PROBLEM TO WORK ON> Could you transcribe the whole listing, keeping every line exactly the same?

SOURCE DATA>
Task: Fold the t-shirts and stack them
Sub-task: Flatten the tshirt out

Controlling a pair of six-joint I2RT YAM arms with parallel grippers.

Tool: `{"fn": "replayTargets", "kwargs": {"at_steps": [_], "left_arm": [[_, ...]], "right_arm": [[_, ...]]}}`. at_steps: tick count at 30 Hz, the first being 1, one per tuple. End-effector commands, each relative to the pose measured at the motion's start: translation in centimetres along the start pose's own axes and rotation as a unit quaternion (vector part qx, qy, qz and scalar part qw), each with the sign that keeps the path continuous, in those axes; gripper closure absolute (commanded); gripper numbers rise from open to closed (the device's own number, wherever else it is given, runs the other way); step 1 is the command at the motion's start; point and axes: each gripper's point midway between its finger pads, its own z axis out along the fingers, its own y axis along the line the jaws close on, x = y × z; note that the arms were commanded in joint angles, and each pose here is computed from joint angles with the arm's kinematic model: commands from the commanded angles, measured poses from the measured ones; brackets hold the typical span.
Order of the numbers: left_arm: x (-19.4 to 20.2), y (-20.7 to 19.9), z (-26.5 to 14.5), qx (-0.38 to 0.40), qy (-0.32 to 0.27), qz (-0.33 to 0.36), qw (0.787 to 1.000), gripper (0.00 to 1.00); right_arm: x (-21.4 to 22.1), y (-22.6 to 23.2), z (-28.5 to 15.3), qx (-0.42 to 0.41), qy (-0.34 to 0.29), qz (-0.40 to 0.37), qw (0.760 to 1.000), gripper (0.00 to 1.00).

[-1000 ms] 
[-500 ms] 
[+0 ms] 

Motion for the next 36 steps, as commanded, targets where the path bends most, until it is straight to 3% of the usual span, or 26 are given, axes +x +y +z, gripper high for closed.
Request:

EXPECTED ANSWER>
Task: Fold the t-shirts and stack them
Sub-task: Flatten the tshirt out

Controlling a pair of six-joint I2RT YAM arms with parallel grippers.

Tool: `{"fn": "replayTargets", "kwargs": {"at_steps": [_], "left_arm": [[_, ...]], "right_arm": [[_, ...]]}}`. at_steps: tick count at 30 Hz, the first being 1, one per tuple. End-effector commands, each relative to the pose measured at the motion's start: translation in centimetres along the start pose's own axes and rotation as a unit quaternion (vector part qx, qy, qz and scalar part qw), each with the sign that keeps the path continuous, in those axes; gripper closure absolute (commanded); gripper numbers rise from open to closed (the device's own number, wherever else it is given, runs the other way); step 1 is the command at the motion's start; point and axes: each gripper's point midway between its finger pads, its own z axis out along the fingers, its own y axis along the line the jaws close on, x = y × z; note that the arms were commanded in joint angles, and each pose here is computed from joint angles with the arm's kinematic model: commands from the commanded angles, measured poses from the measured ones; brackets hold the typical span.
Order of the numbers: left_arm: x (-19.4 to 20.2), y (-20.7 to 19.9), z (-26.5 to 14.5), qx (-0.38 to 0.40), qy (-0.32 to 0.27), qz (-0.33 to 0.36), qw (0.787 to 1.000), gripper (0.00 to 1.00); right_arm: x (-21.4 to 22.1), y (-22.6 to 23.2), z (-28.5 to 15.3), qx (-0.42 to 0.41), qy (-0.34 to 0.29), qz (-0.40 to 0.37), qw (0.760 to 1.000), gripper (0.00 to 1.00).

[-1000 ms] 
[-500 ms] 
[+0 ms] 

Motion for the next 36 steps, as commanded, targets where the path bends most, until it is straight to 3% of the usual span, or 26 are given, axes +x +y +z, gripper high for closed.
Request:

The exercise requires no additional answer.